Trois petits tours… (Intro)

Femmes1

… et puis s’en sont allées

Des rois, des empereurs, des généraux, des aventuriers, savants, explorateurs, découvreurs de terres lointaines ou civilisations disparues, écrivains de génie, peintres maudits: des hommes, toujours des hommes.

J’écris pour un magazine d’Histoire, qui me demande toujours d’écrire sur les z’hommes.

Je ne suis pas la Lina de Chantons sous la pluie, je ne les hais pas ces z’hommes. Mais quand je propose une aventurière, « ils » choisissent un aventurier, une guerrière? un guerrier, une musicienne? un musicien, une femme peintre? un écrivain, des sorcières? ah non, pas de sorcières!

Qui ça, ils?
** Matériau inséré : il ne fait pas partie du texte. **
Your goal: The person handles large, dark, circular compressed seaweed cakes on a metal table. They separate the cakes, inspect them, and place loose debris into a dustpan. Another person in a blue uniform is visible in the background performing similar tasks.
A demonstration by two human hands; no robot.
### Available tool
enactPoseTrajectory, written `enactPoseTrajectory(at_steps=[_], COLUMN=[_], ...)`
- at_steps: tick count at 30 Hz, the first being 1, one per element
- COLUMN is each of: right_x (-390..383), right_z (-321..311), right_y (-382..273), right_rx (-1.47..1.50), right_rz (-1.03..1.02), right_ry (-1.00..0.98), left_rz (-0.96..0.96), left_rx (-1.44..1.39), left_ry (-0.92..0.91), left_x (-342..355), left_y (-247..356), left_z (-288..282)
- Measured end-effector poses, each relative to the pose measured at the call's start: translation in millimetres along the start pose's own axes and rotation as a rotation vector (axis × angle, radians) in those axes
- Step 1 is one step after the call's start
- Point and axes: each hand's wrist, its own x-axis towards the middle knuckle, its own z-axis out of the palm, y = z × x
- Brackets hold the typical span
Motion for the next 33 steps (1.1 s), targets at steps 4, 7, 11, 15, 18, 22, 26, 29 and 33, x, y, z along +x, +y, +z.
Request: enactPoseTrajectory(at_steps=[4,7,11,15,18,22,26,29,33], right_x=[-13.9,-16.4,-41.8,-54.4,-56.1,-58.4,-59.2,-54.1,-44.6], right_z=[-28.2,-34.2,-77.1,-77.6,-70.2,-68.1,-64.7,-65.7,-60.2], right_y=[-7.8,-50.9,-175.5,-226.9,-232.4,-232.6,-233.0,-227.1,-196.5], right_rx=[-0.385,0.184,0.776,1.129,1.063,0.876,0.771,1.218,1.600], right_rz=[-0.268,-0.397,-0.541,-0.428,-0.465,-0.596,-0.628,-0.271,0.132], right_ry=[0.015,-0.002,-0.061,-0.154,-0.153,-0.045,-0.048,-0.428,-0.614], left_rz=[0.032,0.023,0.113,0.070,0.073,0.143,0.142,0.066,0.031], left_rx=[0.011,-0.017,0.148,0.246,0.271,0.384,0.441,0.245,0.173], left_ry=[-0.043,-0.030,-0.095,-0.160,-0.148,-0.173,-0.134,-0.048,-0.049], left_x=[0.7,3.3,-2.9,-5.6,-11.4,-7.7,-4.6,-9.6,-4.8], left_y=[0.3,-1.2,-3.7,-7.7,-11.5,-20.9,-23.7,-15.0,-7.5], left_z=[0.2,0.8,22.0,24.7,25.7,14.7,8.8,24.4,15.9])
Les z’hommes.

Des femmes, il y a en a dans ce magazine, mais trop souvent «femme de»: ce qui signifie un pantalon ou des chausses pas loin, un couple, une histoire d’amour ou de haine, mais jamais l’un sans l’autre (comprenez jamais la femme sans l’homme); et jamais la femme sans l’amour, comme si la femme ne pouvait exister, donc avoir un intérêt historique en dehors de l’amour qu’elle porte à un autre être ( un homme de préférence, exceptionnel si possible, et ses enfants, si elle en a, c’est une obligation).
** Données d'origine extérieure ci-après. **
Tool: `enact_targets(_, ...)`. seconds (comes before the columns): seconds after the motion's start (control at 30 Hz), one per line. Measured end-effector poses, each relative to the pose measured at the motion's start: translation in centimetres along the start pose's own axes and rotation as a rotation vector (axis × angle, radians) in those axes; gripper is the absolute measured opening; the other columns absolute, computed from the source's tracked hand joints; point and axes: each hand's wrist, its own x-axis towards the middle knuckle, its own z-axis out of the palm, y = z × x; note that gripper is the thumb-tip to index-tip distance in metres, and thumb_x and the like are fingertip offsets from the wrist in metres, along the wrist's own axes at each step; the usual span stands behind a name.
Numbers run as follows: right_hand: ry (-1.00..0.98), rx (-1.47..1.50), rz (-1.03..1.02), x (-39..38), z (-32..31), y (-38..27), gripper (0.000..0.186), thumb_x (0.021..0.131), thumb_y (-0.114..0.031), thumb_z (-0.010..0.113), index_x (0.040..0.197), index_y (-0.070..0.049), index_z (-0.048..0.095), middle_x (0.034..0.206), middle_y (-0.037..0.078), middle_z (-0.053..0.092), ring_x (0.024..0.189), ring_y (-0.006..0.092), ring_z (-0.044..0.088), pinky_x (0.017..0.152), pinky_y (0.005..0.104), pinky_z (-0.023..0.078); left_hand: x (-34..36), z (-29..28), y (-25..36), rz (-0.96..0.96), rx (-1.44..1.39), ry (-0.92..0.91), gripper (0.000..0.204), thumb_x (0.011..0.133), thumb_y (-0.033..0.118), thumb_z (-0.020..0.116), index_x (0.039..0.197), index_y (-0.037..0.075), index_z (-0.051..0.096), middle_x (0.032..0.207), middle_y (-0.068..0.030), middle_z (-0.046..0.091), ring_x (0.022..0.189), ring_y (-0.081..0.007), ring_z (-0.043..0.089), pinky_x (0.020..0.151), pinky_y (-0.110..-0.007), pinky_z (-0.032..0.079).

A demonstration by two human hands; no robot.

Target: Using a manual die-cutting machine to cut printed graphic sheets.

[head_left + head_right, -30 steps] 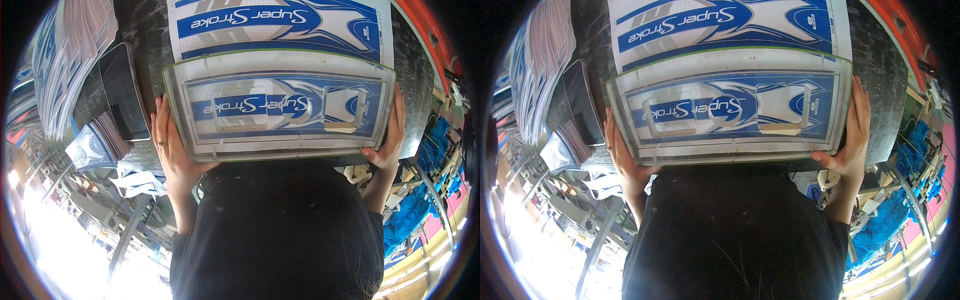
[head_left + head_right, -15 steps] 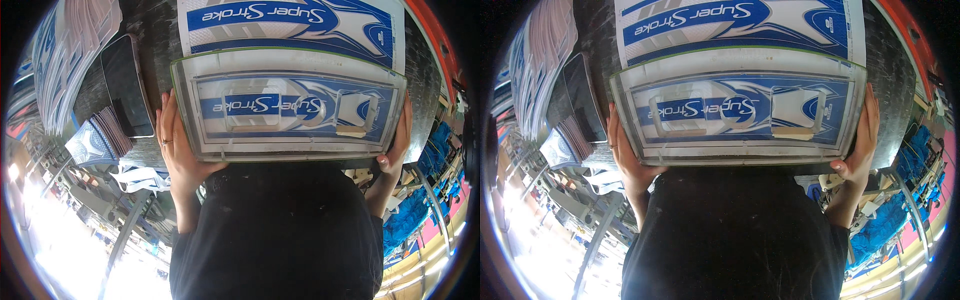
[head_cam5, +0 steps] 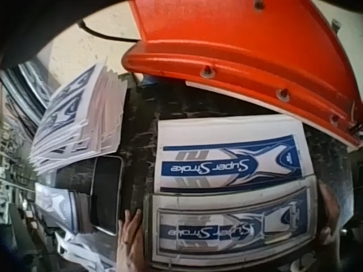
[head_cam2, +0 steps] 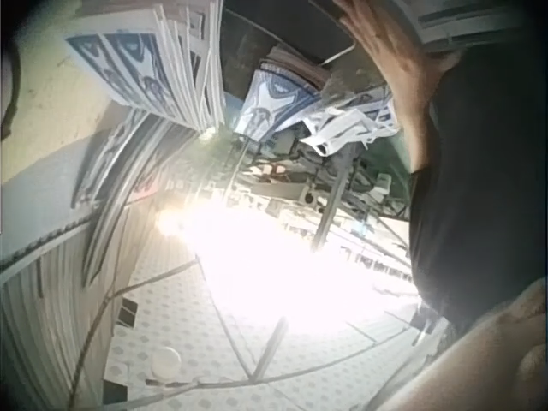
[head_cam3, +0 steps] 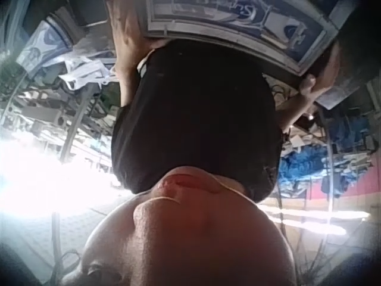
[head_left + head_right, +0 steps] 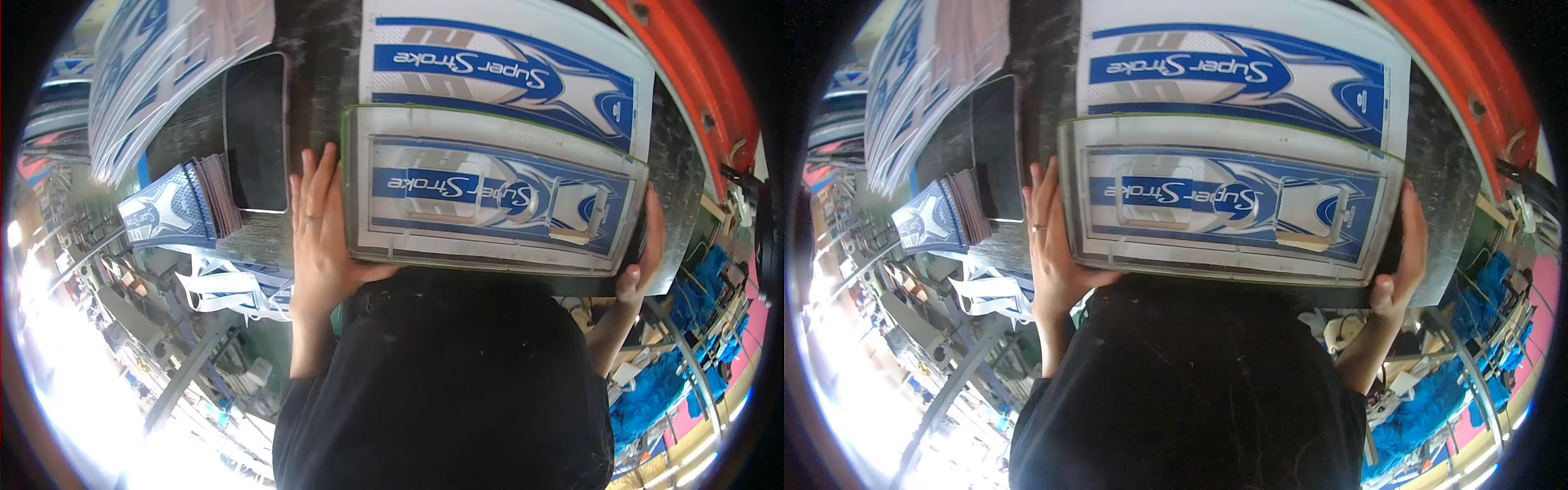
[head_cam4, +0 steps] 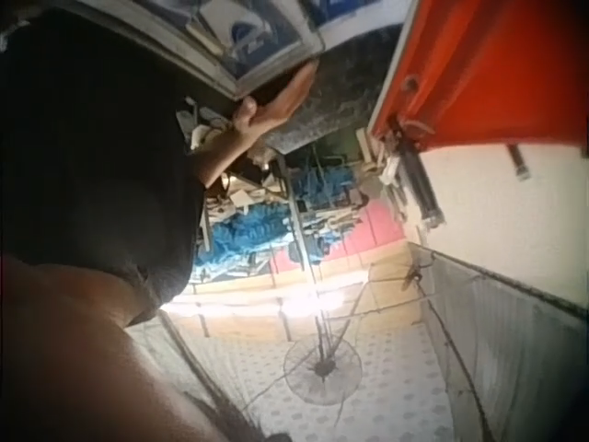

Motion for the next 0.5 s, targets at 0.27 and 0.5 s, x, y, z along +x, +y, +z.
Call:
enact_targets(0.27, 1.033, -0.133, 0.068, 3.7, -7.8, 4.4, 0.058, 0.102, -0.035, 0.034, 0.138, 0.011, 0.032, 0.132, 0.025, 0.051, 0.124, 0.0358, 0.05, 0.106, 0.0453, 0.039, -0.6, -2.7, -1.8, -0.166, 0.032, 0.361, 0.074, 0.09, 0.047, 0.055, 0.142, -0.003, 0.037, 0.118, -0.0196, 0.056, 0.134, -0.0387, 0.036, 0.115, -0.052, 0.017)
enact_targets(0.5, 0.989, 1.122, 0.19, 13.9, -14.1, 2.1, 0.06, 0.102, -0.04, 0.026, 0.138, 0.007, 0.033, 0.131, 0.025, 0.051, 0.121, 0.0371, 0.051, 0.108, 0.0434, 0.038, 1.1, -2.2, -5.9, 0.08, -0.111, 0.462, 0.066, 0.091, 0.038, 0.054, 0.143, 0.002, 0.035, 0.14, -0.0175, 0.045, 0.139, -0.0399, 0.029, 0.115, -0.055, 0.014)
Alors oui, j’aime bien raconter des histoires d’amour, même quand elles finissent mal; mais j’aime surtout raconter des destins, des histoires de pouvoir, des combats, des coups de folies, des récits d’aventures, d’engagement, de dépassement de soi et des franchissements de ligne blanche, des «non, jamais» et des «pourquoi pas».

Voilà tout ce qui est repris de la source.